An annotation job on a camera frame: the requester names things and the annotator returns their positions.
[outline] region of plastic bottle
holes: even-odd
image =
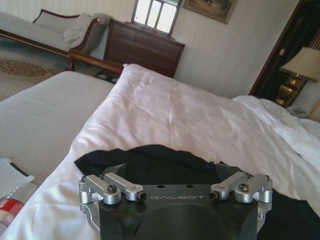
[[[33,183],[23,183],[18,185],[7,197],[0,201],[0,236],[36,190],[37,186]]]

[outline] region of red label
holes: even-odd
[[[0,210],[12,214],[13,217],[18,215],[23,206],[23,203],[12,198],[7,198],[0,202]]]

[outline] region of white duvet
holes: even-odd
[[[135,64],[126,66],[69,154],[1,239],[99,239],[79,209],[82,174],[74,161],[98,149],[128,150],[149,144],[189,151],[251,174],[268,174],[277,191],[308,200],[320,215],[320,170],[310,160],[313,156],[305,158],[299,152],[300,157],[282,131],[263,120],[263,114],[270,117],[268,111],[254,111],[245,102],[215,96]]]

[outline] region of brass lamp base
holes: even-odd
[[[289,107],[304,84],[304,80],[293,77],[289,78],[285,84],[280,86],[279,95],[276,97],[275,102],[284,108]]]

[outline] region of framed painting
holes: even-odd
[[[236,3],[237,0],[185,0],[183,7],[227,24]]]

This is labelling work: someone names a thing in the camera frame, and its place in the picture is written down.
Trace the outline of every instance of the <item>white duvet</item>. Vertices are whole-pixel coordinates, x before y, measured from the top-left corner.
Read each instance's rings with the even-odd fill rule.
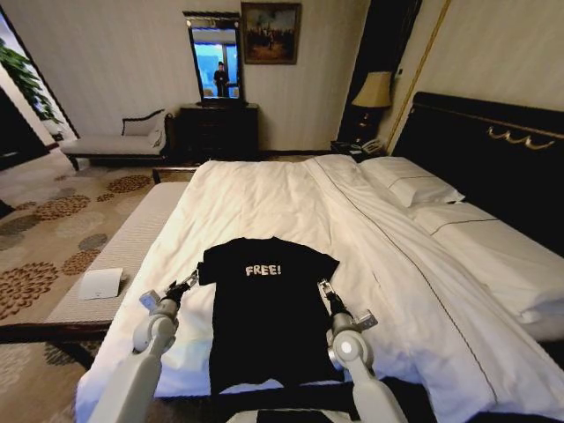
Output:
[[[353,313],[370,308],[379,321],[364,332],[375,371],[423,383],[439,421],[485,410],[564,419],[564,372],[464,267],[379,197],[352,160],[323,156],[301,163],[211,161],[197,170],[80,380],[78,421],[87,420],[131,351],[133,330],[146,315],[142,293],[186,277],[213,245],[271,236],[340,261],[333,286]],[[214,292],[214,285],[197,286],[182,299],[156,396],[209,394]],[[279,386],[268,381],[229,391]]]

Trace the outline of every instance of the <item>lamp shade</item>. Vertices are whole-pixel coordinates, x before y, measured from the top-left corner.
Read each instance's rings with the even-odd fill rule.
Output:
[[[386,108],[390,101],[391,72],[370,72],[360,89],[359,95],[352,101],[354,106],[362,108]]]

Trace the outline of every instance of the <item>t-shirt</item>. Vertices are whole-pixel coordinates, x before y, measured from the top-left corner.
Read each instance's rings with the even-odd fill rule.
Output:
[[[199,284],[217,285],[211,393],[275,379],[284,386],[342,380],[327,354],[330,317],[317,283],[338,261],[276,237],[239,238],[204,252]]]
[[[213,80],[219,85],[224,85],[227,83],[227,73],[224,70],[216,70],[213,73]]]

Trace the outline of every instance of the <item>paper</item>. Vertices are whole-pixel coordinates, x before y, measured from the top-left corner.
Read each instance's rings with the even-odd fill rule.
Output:
[[[80,300],[115,297],[120,287],[122,268],[88,271],[80,281]]]

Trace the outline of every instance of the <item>floor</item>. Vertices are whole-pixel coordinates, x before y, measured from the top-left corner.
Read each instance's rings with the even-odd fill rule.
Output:
[[[190,177],[163,174],[162,181]],[[0,172],[0,198],[16,208],[0,219],[0,324],[42,322],[152,186],[150,167],[91,167],[84,160],[75,172],[58,150]],[[74,421],[84,372],[50,345],[0,345],[0,420]],[[149,421],[171,417],[153,407]]]

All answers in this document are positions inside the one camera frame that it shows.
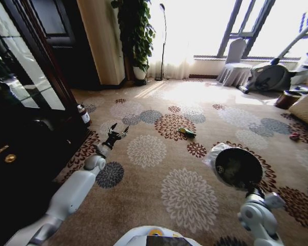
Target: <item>white flower pot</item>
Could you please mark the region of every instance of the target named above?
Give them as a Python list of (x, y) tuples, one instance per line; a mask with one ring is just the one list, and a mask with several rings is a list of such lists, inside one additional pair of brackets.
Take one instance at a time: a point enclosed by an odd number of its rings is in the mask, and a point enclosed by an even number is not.
[(146, 77), (146, 73), (143, 70), (141, 70), (139, 67), (133, 67), (133, 72), (134, 72), (134, 75), (136, 76), (136, 79), (144, 80)]

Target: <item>green leaves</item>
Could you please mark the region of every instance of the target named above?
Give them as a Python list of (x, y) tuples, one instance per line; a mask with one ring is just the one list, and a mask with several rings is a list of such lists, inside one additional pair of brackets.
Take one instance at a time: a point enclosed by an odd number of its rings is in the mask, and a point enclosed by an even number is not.
[(148, 57), (152, 56), (152, 40), (155, 30), (149, 24), (149, 0), (113, 0), (113, 8), (119, 8), (118, 23), (120, 25), (120, 40), (122, 51), (132, 58), (135, 67), (146, 72)]

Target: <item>floral carpet pattern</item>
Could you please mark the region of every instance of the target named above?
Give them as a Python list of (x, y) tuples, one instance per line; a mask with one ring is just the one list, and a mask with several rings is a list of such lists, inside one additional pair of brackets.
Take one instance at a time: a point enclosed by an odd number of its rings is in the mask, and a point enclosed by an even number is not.
[(181, 127), (186, 127), (196, 132), (194, 123), (181, 115), (165, 114), (155, 121), (155, 129), (157, 132), (165, 138), (174, 139), (175, 141), (187, 140), (184, 134), (178, 132), (178, 129)]
[(197, 172), (174, 169), (163, 180), (161, 193), (178, 226), (195, 233), (214, 225), (219, 204), (212, 187)]
[[(223, 184), (204, 164), (211, 148), (224, 142), (252, 153), (263, 169), (261, 189), (285, 200), (285, 207), (272, 210), (283, 243), (308, 246), (308, 125), (274, 107), (267, 93), (245, 95), (216, 80), (192, 78), (73, 93), (90, 113), (91, 134), (55, 181), (81, 169), (113, 124), (117, 132), (129, 126), (129, 132), (114, 144), (86, 199), (49, 245), (114, 245), (144, 225), (172, 229), (205, 246), (253, 245), (237, 217), (245, 192)], [(180, 127), (196, 137), (186, 137)], [(293, 132), (298, 141), (289, 139)]]

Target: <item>black bowl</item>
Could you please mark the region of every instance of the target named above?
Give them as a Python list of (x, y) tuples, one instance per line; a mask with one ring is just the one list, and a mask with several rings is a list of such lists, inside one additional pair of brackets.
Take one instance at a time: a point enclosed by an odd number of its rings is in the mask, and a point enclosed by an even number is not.
[(249, 151), (230, 148), (218, 154), (215, 174), (226, 184), (246, 190), (259, 184), (263, 172), (259, 160)]

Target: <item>floor lamp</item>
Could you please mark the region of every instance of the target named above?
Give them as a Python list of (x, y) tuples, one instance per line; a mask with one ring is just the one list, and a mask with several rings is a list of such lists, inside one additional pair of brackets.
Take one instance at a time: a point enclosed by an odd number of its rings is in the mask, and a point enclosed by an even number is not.
[(156, 77), (156, 81), (162, 81), (163, 80), (163, 58), (164, 58), (164, 47), (165, 47), (165, 42), (166, 42), (166, 19), (165, 19), (165, 7), (163, 4), (160, 4), (161, 9), (163, 10), (163, 15), (164, 15), (164, 26), (165, 26), (165, 36), (164, 36), (164, 43), (163, 43), (163, 51), (162, 51), (162, 63), (161, 63), (161, 74), (160, 77)]

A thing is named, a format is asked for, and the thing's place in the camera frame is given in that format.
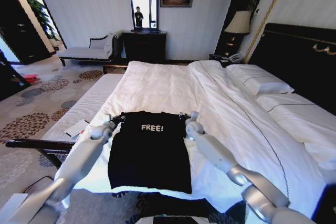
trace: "white pillow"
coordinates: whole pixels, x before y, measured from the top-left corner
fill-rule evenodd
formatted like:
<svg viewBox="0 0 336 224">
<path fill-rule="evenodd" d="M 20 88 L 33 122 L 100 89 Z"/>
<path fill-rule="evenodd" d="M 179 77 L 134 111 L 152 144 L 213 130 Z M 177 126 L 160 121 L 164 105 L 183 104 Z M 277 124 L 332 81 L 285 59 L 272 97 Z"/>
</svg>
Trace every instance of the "white pillow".
<svg viewBox="0 0 336 224">
<path fill-rule="evenodd" d="M 111 53 L 112 53 L 112 40 L 113 40 L 113 35 L 112 34 L 108 34 L 107 35 L 106 43 L 104 45 L 104 52 L 108 56 L 110 56 Z"/>
<path fill-rule="evenodd" d="M 326 170 L 336 170 L 336 116 L 298 94 L 265 94 L 257 102 Z"/>
<path fill-rule="evenodd" d="M 226 67 L 253 95 L 259 93 L 292 93 L 294 89 L 266 70 L 249 64 Z"/>
<path fill-rule="evenodd" d="M 98 39 L 90 39 L 90 48 L 104 48 L 104 45 L 106 44 L 106 41 L 108 39 L 108 36 L 98 38 Z"/>
</svg>

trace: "gold wall trim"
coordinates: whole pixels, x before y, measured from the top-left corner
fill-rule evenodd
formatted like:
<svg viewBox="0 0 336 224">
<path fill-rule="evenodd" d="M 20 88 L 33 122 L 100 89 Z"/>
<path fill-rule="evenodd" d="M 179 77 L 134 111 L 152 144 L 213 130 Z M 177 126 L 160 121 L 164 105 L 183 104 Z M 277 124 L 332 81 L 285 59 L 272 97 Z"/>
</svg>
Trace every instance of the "gold wall trim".
<svg viewBox="0 0 336 224">
<path fill-rule="evenodd" d="M 267 13 L 265 14 L 264 19 L 263 19 L 263 21 L 261 22 L 261 24 L 260 24 L 260 26 L 259 26 L 259 28 L 258 28 L 258 31 L 257 31 L 257 33 L 255 34 L 255 36 L 254 36 L 254 38 L 253 38 L 253 41 L 252 41 L 251 45 L 249 46 L 249 48 L 248 48 L 248 50 L 247 50 L 247 53 L 246 53 L 245 58 L 244 58 L 244 63 L 245 63 L 245 64 L 249 61 L 249 58 L 250 58 L 250 57 L 249 57 L 248 55 L 250 54 L 253 45 L 256 43 L 256 41 L 257 41 L 257 39 L 258 39 L 258 36 L 259 36 L 259 34 L 260 34 L 262 28 L 264 27 L 265 22 L 266 22 L 266 20 L 267 20 L 267 18 L 268 18 L 268 16 L 269 16 L 269 14 L 271 13 L 271 11 L 272 11 L 272 9 L 273 9 L 273 7 L 274 7 L 276 1 L 277 1 L 277 0 L 273 0 L 272 3 L 271 3 L 271 5 L 269 6 Z"/>
<path fill-rule="evenodd" d="M 315 41 L 315 42 L 326 43 L 326 44 L 331 44 L 331 45 L 336 46 L 336 42 L 331 42 L 331 41 L 327 41 L 327 40 L 314 39 L 314 38 L 303 37 L 303 36 L 298 36 L 298 35 L 293 35 L 293 34 L 279 33 L 277 31 L 270 31 L 270 30 L 264 30 L 264 31 L 266 31 L 268 33 L 272 33 L 272 34 L 280 34 L 280 35 L 285 35 L 285 36 L 289 36 L 289 37 L 294 37 L 294 38 L 299 38 L 299 39 L 306 39 L 306 40 L 311 40 L 311 41 Z"/>
</svg>

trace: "mirror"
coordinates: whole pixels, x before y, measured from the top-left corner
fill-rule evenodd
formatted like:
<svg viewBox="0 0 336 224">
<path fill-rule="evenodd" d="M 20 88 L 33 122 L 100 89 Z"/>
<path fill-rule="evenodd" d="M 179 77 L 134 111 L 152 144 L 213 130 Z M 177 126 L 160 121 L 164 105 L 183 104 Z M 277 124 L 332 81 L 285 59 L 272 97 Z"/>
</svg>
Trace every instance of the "mirror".
<svg viewBox="0 0 336 224">
<path fill-rule="evenodd" d="M 158 2 L 159 0 L 131 0 L 135 30 L 158 30 Z"/>
</svg>

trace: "red object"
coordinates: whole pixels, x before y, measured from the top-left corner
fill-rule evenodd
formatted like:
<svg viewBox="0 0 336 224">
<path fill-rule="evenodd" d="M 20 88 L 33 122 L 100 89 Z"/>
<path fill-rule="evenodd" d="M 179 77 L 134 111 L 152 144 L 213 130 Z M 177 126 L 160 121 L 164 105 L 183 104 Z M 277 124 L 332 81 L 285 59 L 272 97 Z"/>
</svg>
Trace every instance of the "red object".
<svg viewBox="0 0 336 224">
<path fill-rule="evenodd" d="M 33 73 L 33 74 L 23 74 L 22 77 L 25 78 L 26 81 L 28 81 L 28 82 L 37 81 L 37 74 L 36 73 Z"/>
</svg>

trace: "headboard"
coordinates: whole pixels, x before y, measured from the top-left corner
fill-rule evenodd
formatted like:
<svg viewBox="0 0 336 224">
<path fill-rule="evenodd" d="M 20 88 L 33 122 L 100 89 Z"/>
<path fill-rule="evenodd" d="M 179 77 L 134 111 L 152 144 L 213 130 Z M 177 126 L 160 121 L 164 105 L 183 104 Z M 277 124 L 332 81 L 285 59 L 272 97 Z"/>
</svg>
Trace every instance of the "headboard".
<svg viewBox="0 0 336 224">
<path fill-rule="evenodd" d="M 336 30 L 268 23 L 249 64 L 336 115 Z"/>
</svg>
□ □ □ □ □
## Work instructions:
Exact repetition is required for the lines from the first one in the listing through the one that holds "[outline] region of red label", and pictures are to be omitted.

## Your response:
An annotation job on a camera frame: the requester names things and the annotator returns their positions.
[outline] region of plastic bottle
holes: even-odd
image =
[[[33,183],[23,183],[18,185],[7,197],[0,201],[0,236],[36,190],[37,186]]]

[outline] region of red label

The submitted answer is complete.